Measuring & Managing Business Tax Incentives
by Dr. Ellen Harpel, Founder of Smart Incentives and Randall Bauer, Director, PFM Group Consulting
As management guru Peter Drucker said – and as has been repeated by many others over the years – “what gets measured gets managed.” In thinking about the issue of tax incentives offered by cities and states to attract and retain businesses, we think that a variation on Drucker’s maxim is equally true: “That which is managed can be more effectively measured.” And, in turn, better measurement generally leads to more effective use of tax dollars. In our work at Smart Incentives and PFM Group Consulting we’re often called upon to advise economic development organizations and evaluate incentive programs. In these efforts, we have identified two key questions: How will the incentive be managed? What data is necessary to determine if it is working? Considering the first question, it’s become clear to us that incentive program management is underappreciated but critical to their use For example, we’ve consistently found that incentives with a designated lead organization and key management elements, including application forms, review procedures, and required reporting, generate better data and yield better performance outcomes.

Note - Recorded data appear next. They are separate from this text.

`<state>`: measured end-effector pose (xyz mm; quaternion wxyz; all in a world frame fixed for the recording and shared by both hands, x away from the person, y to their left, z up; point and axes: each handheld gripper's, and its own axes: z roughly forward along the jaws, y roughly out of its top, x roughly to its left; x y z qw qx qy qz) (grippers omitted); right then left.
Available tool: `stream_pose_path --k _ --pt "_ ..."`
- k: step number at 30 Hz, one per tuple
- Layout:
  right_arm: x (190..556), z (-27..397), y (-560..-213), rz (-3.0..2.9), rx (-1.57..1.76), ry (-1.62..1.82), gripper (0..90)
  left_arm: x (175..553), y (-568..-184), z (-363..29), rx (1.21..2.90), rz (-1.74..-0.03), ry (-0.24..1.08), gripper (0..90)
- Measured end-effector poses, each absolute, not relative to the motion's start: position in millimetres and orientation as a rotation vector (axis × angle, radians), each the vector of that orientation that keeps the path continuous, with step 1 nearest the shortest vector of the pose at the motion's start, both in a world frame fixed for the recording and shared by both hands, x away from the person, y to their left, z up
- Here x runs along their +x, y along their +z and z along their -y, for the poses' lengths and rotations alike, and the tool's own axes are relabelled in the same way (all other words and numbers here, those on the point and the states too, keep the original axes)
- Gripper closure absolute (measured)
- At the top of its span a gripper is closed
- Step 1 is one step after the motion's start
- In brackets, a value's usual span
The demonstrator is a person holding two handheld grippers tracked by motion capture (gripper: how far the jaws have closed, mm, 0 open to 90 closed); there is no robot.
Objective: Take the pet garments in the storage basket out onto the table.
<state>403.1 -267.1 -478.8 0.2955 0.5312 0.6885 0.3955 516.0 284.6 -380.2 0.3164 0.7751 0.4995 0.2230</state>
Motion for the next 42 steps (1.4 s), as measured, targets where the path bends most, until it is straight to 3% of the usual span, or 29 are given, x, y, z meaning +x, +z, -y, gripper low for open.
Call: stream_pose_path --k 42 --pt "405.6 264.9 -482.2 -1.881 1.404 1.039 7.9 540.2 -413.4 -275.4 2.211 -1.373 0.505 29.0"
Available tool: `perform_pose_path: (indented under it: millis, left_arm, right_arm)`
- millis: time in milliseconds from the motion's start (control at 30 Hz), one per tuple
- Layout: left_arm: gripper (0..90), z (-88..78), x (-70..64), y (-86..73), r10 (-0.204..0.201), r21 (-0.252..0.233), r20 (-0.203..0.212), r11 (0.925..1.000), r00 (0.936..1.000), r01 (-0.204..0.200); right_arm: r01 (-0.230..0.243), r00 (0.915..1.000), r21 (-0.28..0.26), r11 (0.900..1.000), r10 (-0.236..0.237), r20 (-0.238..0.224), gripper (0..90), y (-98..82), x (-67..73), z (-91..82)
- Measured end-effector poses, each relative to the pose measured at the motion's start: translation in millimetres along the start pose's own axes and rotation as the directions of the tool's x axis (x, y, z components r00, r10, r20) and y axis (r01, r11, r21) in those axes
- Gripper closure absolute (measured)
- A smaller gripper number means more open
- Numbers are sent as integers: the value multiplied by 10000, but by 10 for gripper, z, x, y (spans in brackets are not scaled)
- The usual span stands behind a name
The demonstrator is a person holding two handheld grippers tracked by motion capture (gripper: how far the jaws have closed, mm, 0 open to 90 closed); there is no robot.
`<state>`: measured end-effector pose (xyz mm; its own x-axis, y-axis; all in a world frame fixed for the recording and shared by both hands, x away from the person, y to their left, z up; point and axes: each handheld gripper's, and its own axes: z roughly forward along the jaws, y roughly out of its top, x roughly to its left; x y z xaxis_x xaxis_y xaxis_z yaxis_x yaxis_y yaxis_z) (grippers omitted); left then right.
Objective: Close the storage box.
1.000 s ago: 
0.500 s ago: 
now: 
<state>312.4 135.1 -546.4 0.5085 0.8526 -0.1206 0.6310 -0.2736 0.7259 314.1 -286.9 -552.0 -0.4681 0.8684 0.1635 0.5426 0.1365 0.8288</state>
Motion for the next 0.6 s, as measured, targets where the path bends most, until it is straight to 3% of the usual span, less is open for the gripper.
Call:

Among the elements of good incentive program management are:
Clear guidance to program users
Appropriate applicant eligibility requirements
Specific compliance procedures
Accountability through public reporting.
Putting these program management processes in place requires sufficient staffing – not an easy task in this day of workforce shortages -- as well as sufficient resources. But their value is clear as they create multiple points of accountability and open more windows for leaders to gain insights into how incentives are performing, both individually and collectively. The second question of course, goes beyond data lists. It is also necessary to create systems that collect, manage, and report data across the incentive portfolio. While many programs collect data, it often suffers from the ‘garbage in, garbage out’ syndrome. ‘Active management’ is necessary here as well, and data collection activities (and the actual data collected) should focus on several key strategic elements:
What data is necessary to determine performance related to the incentive’s policy goals?
How will data be collected and integrated, and by whom?
How will data be shared with other state/local agency partners and policymakers to enable an understanding of how well programs are performing?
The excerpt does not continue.